AA: Beverly of Graustark, the 1926 remake, is a Marion Davies vehicle, and I'm getting to know Davies better whom I mostly know from her King Vidor trilogy (The Patsy, Show People, Not So Dumb) of which Show People is my favourite. I haven't seen Davies's films from the years of the peak of her popularity (When Knighthood Was In Flower, Little Old New York); in Pordenone's Monta Bell retrospective I was not mightily impressed by Lights of Old Broadway.

Beverly of Graustark is a bright and sparkling MGM showcase of gloss and glamour. Everything is perfect, the cross-dressing device is delightful, and Marion Davies has natural talent as a comedienne. Her sense of fun and joy is innate. But it all feels a bit shallow and superficial. In truly great comedy there is also a sense of transience, mortality and disappointment, and the dark side is not absent here, either, but genuine gravity is missing. It's all a sport and a pastime.

The comparison may be unfair, but Lubitsch and Stroheim were not afraid to tackle similar Ruritarian fluff, even for the same studio, MGM. Neither were they afraid of the dark, and it made their glamour shine brighter. Think about Mae Murray in Stroheim's The Merry Widow, made the year before for MGM.

Roy D'Arcy's villainy is a common denominator between Stroheim's The Merry Widow and Beverly of Graustark. Antonio Moreno in the male lead is competent, no more. The same can be said of Sidney Franklin, the director. Creighton Hale shares a humoristic wavelength with Marion Davies. Their connection carries the comedy.

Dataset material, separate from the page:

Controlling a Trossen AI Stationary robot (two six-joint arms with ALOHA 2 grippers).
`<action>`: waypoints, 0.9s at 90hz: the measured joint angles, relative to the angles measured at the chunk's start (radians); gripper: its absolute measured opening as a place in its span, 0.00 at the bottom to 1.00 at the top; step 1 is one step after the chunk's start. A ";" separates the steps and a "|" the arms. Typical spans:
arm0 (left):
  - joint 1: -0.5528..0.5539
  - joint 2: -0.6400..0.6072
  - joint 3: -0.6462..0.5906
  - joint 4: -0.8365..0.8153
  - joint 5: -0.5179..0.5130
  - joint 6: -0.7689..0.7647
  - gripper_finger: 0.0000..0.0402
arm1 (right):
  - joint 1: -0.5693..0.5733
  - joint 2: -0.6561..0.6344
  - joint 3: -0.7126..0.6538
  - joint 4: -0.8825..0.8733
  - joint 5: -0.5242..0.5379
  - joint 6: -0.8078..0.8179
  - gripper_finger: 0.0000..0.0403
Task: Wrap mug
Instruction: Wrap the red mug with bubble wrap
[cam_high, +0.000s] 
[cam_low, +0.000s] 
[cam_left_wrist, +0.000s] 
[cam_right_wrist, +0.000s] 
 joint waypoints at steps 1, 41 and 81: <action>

John Sweeney and Frank Bockius offered an inspired score to the humoristic spectacle.

...

AA Facebook capsule:

Marion Davies was a great comedienne, and Beverly of Graustark was the poster film of the festival. Bright and sparkling, but slightly too shallow for my taste (qf. Mae Murray in Stroheim's The Merry Widow made the year before also for MGM).